I can't store integers inside an array

This is an activity given by my instructor.
Create a program that accepts numeric input from the user. If the user enters an even number, store it to an array for even numbers. If the user enters an odd number, store it to another array for odd numbers. Input terminates if the user entered 10 numbers already. Display the size of each array and their elements.
Example:
Input: 5, 6, 12, 10, 0, 3, 4, 100, -1, 7
Even numbers (6): 6 12 10 0 4 100
Odd numbers (4): 5 3 -1 7
and this is the code I've come up with.
#include <stdio.h>
int sort(int);
int main(){
int input, count;
for(count=0;count!=10;count++){
printf("Enter 10 digits: ");
scanf("%d", &input);
sort(input);
}
printf("%d", input);
return 0;
}
int sort(int inp){
int odd[10];
int even[10];
if(inp%2==0){
odd[]=inp;
}
else
even[]=inp;
return 0;
}
Please help me on how to store the numbers into two separate arrays. Any tips will be greatly appreciated.

Check the below code. It's self-explaining.
#include <stdio.h>
#include <stdlib.h>
#define NUM 10
int main()
{
int input, i;
int oddcounter = 0, evencounter =0;
int oddarr[NUM];
int evenarr[NUM];
printf("Enter 10 integers\n");
for (i = 0; i < NUM; i++)
{
if ( scanf("%d", &input) == 1 )
{
if ((input % 2) == 0)
{
evenarr[evencounter++] = input;
}
else
{
oddarr[oddcounter++] = input;
}
}
}
printf("Number of elem in oddarray : %d, evenarray : %d\n\n", oddcounter, evencounter);
printf("Odd elements are :");
for (i = 0; i < oddcounter ; i++) printf("%d\t", oddarr[i]);
printf("\n");
printf("Even elements are :");
for (i = 0; i < evencounter; i++) printf("%d\t", evenarr[i]);
printf("\n");
return 0;
}

In addition to Sourav's comment which indicates that you shouldn't have the int[] arrays be local to sort, this syntax isn't correct for assigning to arrays in C:
odd[]=inp;
On my compiler, it generates the following error:
24:9: error: expected expression
odd[]=inp;
To store to odd, you need to indicate the index at which you'd like to store, for example:
odd[1]=inp;
which also means you'll need to keep track the latest index you wrote to for each array!

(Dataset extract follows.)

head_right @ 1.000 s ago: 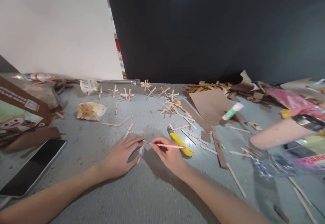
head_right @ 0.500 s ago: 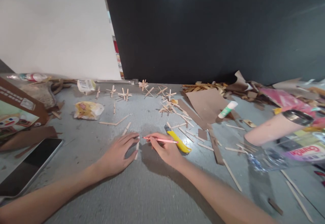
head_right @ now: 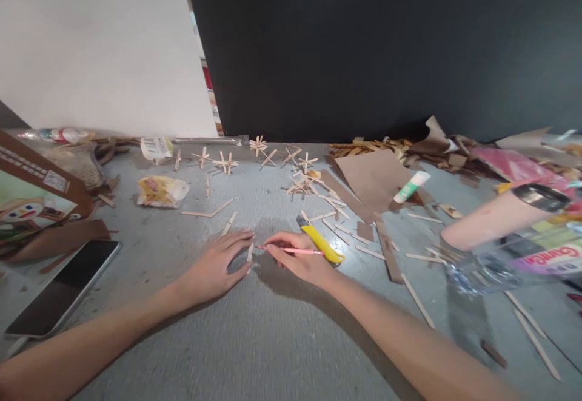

You need to tell the compiler which index of the array you are storing your data to. In sort:
if(inp%2==0){
odd[]=inp;
}
else
even[]=inp;
return 0;
}
Should look something like:
if(inp%2==0){
odd[endofoddindex]=inp;
}
else
even[endofevenindex]=inp;
return 0;
}
That said, you won't get much use out of the arrays being local variables, since they are deallocated on each call. Your best bet is to declare the arrays in main and pass them in.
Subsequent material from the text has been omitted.